> WHAT THE TASK ASKS
After locating the line with "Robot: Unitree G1" in the data that follows, return it and every later line exactly, up to and including the line with "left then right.".

(Entries taken from a collection)

[Start of section]

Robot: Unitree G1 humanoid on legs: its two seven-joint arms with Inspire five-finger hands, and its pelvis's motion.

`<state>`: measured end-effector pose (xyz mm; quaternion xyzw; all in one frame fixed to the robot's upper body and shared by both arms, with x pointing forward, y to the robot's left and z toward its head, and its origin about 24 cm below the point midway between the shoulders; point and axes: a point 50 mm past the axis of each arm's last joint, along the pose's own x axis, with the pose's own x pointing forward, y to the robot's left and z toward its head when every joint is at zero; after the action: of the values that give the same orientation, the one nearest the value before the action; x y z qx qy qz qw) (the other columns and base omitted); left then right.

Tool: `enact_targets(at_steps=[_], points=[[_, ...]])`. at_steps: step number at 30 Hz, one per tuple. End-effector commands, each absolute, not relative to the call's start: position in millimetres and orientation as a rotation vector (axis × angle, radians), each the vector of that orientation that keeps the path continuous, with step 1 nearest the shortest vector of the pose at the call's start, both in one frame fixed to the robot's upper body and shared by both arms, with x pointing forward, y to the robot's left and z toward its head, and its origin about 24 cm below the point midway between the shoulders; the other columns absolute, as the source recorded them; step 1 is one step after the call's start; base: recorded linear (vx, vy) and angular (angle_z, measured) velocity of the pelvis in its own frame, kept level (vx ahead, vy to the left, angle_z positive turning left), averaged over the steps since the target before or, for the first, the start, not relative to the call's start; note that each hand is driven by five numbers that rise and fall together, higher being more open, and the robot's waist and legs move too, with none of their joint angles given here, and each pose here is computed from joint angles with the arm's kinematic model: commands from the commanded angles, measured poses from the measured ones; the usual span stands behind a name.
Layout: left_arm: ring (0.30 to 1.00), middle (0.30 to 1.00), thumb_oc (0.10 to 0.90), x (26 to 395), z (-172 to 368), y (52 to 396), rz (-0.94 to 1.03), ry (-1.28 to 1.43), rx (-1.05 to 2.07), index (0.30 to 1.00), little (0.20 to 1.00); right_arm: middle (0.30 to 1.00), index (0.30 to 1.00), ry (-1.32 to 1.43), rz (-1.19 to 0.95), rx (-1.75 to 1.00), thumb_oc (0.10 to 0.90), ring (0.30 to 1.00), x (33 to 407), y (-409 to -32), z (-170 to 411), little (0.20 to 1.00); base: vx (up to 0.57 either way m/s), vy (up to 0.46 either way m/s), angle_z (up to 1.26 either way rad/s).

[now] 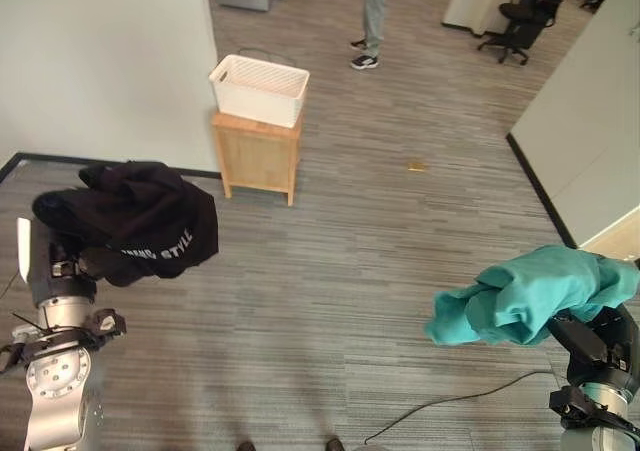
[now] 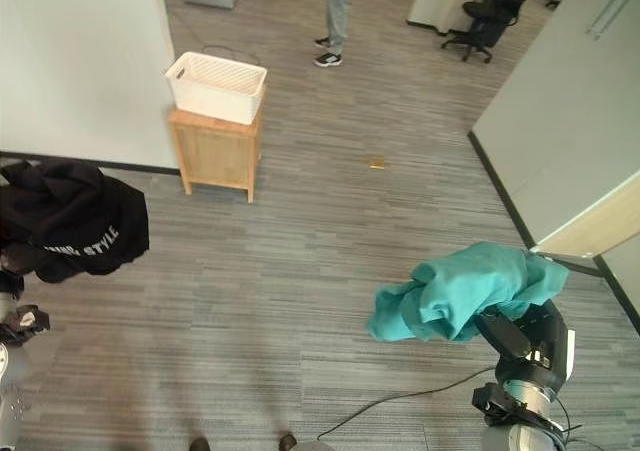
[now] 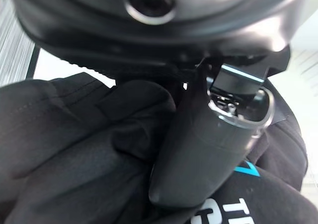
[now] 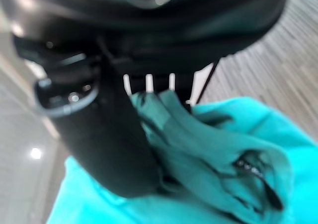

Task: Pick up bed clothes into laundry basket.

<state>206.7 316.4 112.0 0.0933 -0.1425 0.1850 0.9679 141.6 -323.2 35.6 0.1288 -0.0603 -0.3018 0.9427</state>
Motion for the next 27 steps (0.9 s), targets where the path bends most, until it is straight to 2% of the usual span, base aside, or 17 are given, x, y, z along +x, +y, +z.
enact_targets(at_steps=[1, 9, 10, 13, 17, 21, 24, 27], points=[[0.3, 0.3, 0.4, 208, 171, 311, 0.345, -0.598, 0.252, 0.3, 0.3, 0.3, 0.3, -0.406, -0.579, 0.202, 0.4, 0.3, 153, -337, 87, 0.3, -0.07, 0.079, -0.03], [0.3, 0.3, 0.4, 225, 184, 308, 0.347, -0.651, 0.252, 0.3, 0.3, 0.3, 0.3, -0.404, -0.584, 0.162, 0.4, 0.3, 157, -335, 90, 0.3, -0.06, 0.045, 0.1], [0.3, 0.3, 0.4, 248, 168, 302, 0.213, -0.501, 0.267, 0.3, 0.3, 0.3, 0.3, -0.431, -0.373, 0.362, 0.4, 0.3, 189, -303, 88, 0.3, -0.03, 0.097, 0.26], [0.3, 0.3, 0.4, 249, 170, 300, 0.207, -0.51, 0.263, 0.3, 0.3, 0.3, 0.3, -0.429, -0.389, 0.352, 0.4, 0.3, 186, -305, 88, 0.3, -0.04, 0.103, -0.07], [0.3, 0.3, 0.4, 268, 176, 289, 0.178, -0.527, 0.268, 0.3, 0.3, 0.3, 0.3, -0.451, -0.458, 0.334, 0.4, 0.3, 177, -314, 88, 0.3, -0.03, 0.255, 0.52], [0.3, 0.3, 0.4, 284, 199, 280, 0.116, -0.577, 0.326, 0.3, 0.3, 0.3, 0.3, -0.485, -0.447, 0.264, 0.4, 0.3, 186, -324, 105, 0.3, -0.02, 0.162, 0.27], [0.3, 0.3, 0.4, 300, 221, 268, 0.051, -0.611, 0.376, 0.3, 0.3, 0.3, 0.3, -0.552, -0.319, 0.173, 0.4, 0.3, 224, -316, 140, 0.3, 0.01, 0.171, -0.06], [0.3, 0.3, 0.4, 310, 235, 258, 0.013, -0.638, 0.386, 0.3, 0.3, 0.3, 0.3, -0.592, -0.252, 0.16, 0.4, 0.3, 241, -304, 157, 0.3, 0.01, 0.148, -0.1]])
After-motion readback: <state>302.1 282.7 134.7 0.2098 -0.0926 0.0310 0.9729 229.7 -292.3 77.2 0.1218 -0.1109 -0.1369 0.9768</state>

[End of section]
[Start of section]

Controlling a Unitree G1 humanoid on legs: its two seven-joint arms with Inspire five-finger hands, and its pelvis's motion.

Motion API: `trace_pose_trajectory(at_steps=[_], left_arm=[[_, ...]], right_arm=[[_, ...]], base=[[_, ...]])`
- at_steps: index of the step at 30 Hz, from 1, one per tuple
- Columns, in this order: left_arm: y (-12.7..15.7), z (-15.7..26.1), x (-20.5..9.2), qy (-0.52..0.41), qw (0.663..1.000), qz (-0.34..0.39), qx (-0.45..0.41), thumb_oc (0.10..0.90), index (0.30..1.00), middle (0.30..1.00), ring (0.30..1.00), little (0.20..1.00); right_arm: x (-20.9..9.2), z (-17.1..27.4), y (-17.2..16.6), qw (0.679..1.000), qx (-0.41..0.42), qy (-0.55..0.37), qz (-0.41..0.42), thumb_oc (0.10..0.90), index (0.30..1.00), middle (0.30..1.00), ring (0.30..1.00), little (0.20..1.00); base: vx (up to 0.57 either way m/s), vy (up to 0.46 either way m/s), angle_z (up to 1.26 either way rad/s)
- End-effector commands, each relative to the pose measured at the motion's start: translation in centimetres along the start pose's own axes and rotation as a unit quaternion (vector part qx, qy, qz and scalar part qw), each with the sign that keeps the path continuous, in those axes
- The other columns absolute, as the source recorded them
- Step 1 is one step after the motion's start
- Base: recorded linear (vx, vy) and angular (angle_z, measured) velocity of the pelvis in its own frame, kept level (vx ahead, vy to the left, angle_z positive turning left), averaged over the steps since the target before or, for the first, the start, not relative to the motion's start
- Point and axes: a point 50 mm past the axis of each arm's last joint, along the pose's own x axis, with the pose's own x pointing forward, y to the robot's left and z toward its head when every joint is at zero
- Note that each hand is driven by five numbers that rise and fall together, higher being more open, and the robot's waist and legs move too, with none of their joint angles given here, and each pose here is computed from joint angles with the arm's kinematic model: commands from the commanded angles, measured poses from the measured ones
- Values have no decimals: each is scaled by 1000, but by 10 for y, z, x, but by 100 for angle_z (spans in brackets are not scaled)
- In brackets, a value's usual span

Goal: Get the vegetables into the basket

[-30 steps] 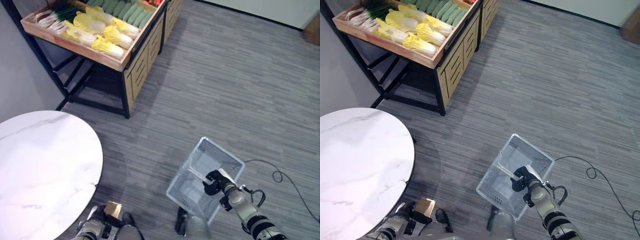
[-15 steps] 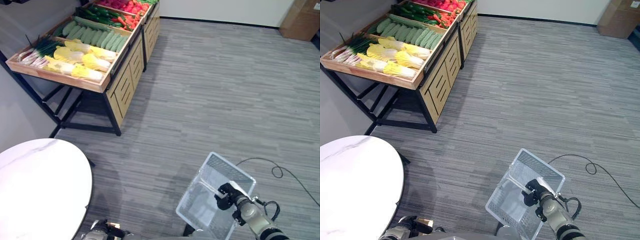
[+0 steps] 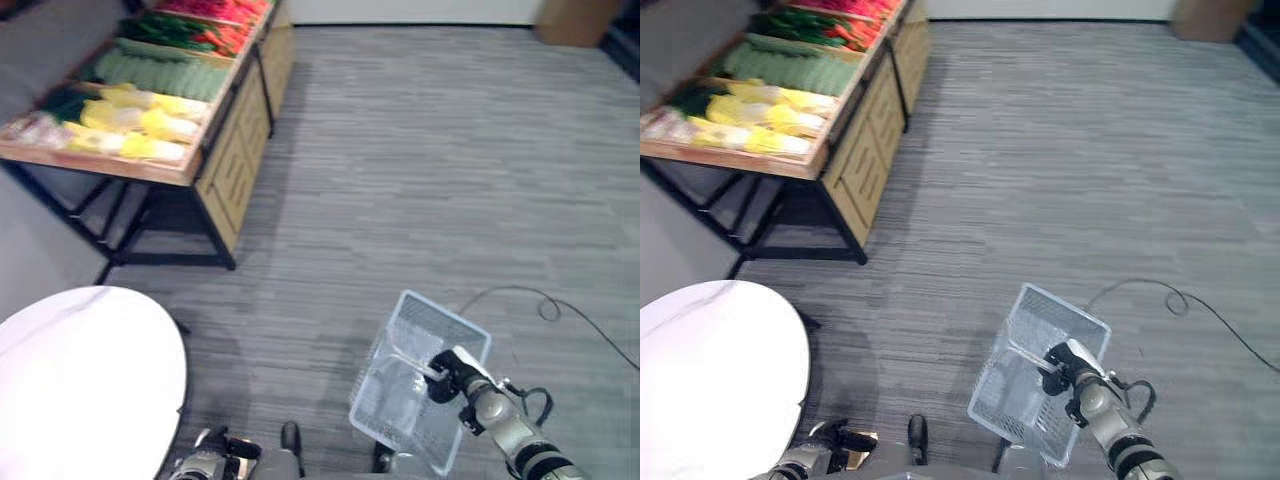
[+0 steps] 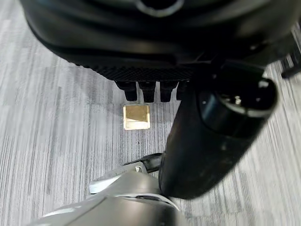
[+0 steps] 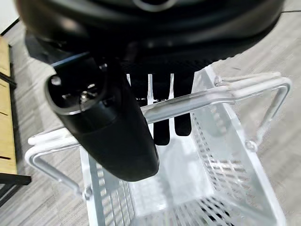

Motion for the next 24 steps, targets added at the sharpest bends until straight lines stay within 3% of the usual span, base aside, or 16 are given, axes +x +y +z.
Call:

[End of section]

> WRITTEN ANSWER
Robot: Unitree G1 humanoid on legs: its two seven-joint arms with Inspire five-finger hands, and its pelvis's motion.

`<state>`: measured end-effector pose (xyz mm; quaternion xyzw; all in one frame fixed to the robot's upper body and shared by both arms, with x pointing forward, y to the robot's left and z toward its head, and its origin about 24 cm below the point midway between the shoulders; point and axes: a point 50 mm past the axis of each arm's last joint, along the pose's own x axis, with the pose's own x pointing forward, y to the robot's left and z toward its head when every joint is at zero; after the action: of the values that give the same orientation, the one nearest the value before the action; x y z qx qy qz qw) (the other columns and base omitted); left then right.

Work on this exercise is complete.